I’m going to need a response to the last part before I work on Clone. It’s either save what TriMesh has done and don’t repeat in TriMesh, create a special class that renders in its own special way, or some other idea…

Ok, I’m going to step back for a moment and ask a basic question (I’m starting to get a little confused)… What is it exactly we want with Clone Node?


  1. Do we want to send data to the card one time, and render something using that same data multiple times?
  2. Do we want to store vertices that can be reused (in main memory) so we can load a model once but render it multiple times (send the data to the card every time we render, but it’s the same data so we save on memory)?
  3. Do we want to do something different?



    The old Clone Node (the one that sucked :stuck_out_tongue: ) sent the vertex, color, texture, normal, index data to the card. It then went through all the Clones and set the world matrix and rendered the data. So it was rendering multiple things using the same data. But it had many cons, mostly due to it’s implementation.



    I just want to make sure I don’t have any confusion.

I want a solution that does all the following:




  1. Works with RenderQueue
  2. Stores information once to cut down on memory
  3. Tries to send the least amount of information





    The old system did not work with render queue because all the Clone were rendered at once.



    If I simply have the two TriMesh refrence the same Vertex buffer, then yes it will cut down on memory but it will get sent each time render is called on the TriMesh.





    What if LWJGLRenderer.draw(TriMesh) remembered the last VertexBuffer that was sent. Then the next time a draw happens, if the last buffer and the one you’re trying to send are the same, skip that step. So if the person is render VBO, don’t resend VBO information if VBO IDs are the same. If the person is rendering without VBO,don’t resend Buffer information if Buffers are the same. This solution would satisfy all 3 requirements, assuming it will work.
The old system did not work with render queue because all the Clone were rendered at once.


Well there were reasons that it sucked before the RenderQueue existed.

Mostly, what people have wanted is a way to store clones of animated data and allow the animations to be at different points, but still use the same model data. Apparently WildTangent does this and I know DirectX does this. How we can do this, I'm not sure.

1) Works with RenderQueue


Each Clone will need to be a distinct node in the scenegraph.

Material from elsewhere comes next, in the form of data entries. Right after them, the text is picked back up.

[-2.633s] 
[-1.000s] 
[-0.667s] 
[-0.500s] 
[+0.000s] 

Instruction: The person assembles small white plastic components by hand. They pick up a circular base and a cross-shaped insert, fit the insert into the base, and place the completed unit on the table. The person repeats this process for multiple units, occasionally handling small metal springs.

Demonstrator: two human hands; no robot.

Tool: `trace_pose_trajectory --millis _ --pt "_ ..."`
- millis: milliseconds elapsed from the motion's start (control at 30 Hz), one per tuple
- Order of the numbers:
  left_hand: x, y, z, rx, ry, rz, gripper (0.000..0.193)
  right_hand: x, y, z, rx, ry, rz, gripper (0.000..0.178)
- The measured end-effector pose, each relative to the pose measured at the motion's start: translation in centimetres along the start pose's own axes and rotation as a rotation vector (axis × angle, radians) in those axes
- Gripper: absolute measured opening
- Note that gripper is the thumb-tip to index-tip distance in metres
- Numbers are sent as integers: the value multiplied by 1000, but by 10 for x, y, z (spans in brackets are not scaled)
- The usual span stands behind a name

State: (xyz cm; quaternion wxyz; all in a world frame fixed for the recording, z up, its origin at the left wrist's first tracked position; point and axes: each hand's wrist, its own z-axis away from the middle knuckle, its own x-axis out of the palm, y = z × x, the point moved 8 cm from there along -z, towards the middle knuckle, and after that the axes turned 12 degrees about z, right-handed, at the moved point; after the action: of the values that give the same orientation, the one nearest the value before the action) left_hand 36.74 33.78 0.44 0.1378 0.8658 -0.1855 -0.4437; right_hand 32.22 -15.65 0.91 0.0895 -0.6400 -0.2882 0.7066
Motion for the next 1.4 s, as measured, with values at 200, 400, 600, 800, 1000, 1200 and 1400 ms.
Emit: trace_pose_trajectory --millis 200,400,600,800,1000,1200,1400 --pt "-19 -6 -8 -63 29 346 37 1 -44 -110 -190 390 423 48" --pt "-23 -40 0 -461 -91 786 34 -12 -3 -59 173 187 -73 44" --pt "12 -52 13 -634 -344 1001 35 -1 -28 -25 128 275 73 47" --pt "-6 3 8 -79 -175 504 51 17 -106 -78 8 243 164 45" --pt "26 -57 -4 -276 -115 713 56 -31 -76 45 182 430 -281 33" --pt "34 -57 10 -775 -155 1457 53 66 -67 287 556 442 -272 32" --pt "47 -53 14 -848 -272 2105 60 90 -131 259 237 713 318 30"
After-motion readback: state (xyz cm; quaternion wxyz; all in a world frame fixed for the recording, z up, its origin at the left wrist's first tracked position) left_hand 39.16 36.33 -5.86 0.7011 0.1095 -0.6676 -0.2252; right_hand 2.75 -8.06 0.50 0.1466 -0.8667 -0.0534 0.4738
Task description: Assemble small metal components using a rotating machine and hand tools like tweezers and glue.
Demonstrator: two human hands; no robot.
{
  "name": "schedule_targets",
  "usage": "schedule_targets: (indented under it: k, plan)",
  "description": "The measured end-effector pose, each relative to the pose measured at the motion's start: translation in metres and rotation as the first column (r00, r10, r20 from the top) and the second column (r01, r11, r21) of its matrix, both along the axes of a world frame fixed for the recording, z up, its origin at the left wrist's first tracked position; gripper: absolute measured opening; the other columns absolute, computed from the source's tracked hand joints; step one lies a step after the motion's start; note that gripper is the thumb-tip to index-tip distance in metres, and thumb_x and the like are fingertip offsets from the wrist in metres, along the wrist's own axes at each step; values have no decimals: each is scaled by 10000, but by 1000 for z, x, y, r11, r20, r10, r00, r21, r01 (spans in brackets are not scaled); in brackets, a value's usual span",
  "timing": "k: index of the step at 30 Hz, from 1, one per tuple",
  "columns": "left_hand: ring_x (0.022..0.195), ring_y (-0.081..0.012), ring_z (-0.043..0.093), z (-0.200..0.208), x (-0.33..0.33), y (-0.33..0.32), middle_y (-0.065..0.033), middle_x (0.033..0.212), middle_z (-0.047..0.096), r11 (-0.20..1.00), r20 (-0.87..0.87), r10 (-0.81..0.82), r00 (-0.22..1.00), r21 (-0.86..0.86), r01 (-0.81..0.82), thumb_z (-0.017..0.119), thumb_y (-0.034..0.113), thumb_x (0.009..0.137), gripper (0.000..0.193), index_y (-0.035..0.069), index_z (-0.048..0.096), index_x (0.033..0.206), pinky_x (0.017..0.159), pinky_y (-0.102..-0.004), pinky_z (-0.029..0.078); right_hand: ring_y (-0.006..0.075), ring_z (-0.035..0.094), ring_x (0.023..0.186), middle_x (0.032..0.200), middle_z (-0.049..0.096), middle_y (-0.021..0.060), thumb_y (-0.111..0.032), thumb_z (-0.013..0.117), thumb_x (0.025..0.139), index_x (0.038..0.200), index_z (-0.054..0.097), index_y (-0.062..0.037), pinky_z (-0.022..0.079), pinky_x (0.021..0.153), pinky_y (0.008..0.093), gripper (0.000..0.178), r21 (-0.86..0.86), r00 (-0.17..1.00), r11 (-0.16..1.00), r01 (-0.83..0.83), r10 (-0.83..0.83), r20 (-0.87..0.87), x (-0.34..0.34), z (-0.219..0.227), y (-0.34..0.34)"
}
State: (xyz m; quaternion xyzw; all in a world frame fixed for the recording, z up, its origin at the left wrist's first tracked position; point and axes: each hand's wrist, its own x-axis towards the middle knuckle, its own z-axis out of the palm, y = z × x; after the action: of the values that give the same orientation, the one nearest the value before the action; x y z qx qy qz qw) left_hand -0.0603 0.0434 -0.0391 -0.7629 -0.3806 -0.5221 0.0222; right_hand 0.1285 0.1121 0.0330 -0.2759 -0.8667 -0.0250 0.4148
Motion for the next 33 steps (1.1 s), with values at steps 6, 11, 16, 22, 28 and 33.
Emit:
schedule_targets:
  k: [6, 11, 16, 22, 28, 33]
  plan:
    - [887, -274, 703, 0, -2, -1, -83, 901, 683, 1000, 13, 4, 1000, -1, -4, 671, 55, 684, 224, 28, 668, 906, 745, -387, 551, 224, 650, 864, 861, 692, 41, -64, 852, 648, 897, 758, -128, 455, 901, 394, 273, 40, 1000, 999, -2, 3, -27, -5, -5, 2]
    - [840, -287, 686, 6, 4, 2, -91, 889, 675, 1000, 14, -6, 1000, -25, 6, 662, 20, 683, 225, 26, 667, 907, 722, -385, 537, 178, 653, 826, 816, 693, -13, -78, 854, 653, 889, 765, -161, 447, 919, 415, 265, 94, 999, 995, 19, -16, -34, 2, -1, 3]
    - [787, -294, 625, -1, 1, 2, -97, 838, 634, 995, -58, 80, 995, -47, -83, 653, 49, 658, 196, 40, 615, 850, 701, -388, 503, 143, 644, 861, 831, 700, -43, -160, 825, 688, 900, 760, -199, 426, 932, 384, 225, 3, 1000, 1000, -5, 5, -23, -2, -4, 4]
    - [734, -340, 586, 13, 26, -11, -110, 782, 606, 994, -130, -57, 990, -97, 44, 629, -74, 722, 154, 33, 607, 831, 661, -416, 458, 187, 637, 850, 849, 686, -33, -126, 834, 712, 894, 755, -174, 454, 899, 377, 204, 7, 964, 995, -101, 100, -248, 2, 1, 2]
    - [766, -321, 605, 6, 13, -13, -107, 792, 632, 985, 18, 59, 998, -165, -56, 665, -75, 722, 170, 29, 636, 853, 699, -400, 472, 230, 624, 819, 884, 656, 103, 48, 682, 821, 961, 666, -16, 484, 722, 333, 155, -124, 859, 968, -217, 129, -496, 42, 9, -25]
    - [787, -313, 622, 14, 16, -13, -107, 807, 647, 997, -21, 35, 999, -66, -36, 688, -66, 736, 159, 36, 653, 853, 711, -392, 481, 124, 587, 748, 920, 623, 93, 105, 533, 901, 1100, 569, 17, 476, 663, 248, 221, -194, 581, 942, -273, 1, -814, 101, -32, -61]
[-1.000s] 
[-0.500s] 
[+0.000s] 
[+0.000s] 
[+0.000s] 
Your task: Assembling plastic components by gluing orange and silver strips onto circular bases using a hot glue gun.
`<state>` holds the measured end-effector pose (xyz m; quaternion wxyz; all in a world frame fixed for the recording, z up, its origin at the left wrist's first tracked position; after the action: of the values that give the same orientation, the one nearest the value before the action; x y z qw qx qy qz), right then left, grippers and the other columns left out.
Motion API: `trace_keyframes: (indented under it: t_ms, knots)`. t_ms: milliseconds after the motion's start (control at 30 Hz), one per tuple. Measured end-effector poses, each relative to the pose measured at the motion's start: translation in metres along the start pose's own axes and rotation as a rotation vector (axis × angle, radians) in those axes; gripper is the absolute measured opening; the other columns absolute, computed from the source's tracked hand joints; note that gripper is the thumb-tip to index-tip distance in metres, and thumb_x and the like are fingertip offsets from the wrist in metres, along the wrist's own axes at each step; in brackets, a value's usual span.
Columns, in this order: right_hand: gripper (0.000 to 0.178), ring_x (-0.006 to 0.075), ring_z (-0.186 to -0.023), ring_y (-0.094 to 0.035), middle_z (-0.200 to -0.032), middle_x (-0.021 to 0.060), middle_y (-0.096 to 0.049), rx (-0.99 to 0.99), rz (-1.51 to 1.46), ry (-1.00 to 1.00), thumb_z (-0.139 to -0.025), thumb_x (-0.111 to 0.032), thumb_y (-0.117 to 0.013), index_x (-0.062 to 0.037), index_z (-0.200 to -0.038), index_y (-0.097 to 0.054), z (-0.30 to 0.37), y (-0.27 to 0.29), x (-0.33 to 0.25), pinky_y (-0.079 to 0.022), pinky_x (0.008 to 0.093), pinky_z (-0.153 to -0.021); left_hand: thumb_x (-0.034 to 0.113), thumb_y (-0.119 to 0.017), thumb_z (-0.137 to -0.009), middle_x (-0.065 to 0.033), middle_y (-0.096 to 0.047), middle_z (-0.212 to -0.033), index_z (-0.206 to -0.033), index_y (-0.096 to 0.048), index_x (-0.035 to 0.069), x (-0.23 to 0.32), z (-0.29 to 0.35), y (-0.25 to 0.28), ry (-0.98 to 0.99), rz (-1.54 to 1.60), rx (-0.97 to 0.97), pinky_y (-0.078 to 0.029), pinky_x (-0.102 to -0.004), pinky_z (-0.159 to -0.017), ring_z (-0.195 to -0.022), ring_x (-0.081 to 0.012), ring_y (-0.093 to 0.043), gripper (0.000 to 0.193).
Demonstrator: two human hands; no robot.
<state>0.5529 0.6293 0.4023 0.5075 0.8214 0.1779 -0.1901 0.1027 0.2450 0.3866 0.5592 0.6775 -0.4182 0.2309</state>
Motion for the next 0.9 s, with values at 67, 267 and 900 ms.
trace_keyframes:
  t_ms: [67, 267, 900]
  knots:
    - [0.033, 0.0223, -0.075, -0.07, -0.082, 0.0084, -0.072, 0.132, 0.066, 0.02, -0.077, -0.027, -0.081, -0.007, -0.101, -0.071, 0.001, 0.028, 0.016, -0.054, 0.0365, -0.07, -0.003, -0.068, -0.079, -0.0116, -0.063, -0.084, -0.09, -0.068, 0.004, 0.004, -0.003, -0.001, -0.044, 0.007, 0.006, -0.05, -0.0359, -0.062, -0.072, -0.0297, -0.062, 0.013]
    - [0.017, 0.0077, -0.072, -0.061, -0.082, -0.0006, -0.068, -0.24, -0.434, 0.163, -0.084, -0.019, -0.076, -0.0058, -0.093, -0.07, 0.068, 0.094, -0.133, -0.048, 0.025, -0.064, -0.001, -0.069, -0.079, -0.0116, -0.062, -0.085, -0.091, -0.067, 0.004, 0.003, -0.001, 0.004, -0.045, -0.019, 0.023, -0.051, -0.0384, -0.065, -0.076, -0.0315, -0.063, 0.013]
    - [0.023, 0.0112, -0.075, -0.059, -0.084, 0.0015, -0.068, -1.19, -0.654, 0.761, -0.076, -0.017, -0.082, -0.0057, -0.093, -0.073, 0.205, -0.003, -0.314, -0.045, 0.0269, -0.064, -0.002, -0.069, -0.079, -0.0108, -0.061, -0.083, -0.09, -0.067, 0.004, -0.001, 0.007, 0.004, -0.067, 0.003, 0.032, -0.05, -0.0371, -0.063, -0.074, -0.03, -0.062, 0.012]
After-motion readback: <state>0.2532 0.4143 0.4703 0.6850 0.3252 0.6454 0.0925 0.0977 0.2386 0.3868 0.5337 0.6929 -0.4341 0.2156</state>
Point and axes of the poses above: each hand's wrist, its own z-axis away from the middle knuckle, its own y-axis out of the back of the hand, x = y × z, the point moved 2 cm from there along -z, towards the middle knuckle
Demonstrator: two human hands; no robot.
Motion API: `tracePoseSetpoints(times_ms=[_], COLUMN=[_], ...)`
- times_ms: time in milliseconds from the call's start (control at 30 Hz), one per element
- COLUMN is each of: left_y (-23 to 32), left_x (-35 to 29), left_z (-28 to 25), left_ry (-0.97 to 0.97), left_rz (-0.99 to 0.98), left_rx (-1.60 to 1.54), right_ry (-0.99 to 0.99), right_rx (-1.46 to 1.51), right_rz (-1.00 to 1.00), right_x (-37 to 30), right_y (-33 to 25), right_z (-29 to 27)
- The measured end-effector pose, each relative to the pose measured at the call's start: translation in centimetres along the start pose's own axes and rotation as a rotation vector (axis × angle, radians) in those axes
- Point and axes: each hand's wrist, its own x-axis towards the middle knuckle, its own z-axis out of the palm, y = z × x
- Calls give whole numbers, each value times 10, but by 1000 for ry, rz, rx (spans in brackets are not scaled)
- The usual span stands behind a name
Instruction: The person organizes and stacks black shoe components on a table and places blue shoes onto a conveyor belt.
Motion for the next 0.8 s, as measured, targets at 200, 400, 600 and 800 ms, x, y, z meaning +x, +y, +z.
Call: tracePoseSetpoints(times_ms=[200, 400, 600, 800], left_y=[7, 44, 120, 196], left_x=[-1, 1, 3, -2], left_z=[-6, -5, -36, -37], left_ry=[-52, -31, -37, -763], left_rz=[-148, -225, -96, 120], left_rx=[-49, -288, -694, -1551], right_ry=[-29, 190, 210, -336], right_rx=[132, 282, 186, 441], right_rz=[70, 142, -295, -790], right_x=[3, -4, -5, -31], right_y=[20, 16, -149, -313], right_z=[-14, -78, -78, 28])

2) Stores information once to cut down on memory


We can share the buffers pretty easily, without too much modification.

3) Tries to send the least amount of information


If a clone shares a buffer with it's left neighbor in the queue, it doesn't need to send that buffer (i.e. glVertexPointer, glNormalPointer, etc).

So, referencing the same buffers can be done the way it is now:

copy.setVertexBuffer(model.getVertexBuffer());
copy.setNormalBuffer(model.getNormalBuffer());
etc

perhaps making a convience method or class to help with that.

Sending the buffers the least amount of time: I could see a check before rendering, but what if the renderqueue was able to sort them in such a way that if z ordering doesn't matter for a group of objects (all opaque) move the shared buffers together, then set this flag.

We’d like to have a clone for our NWN models. The problem is that the model is built of nodes and trimeshes. The nodes at various levels contain the rotations and translations and so forth. Ideally the cloning process would allow the trimeshes to be clones that referenced the same vbo id and the nodes would still remain as is.



Something to think about anyhow…

After talking with Renanse, the RenderQueue handling this may be a good idea, at least worth more discussion.



The RenderQueue can group by z ordering, as well as grouping clones. So the RenderQueue will insure that data is sent to the card as little as possible.



If the same buffers are used, comparisons by the render queue would be a simple int compare.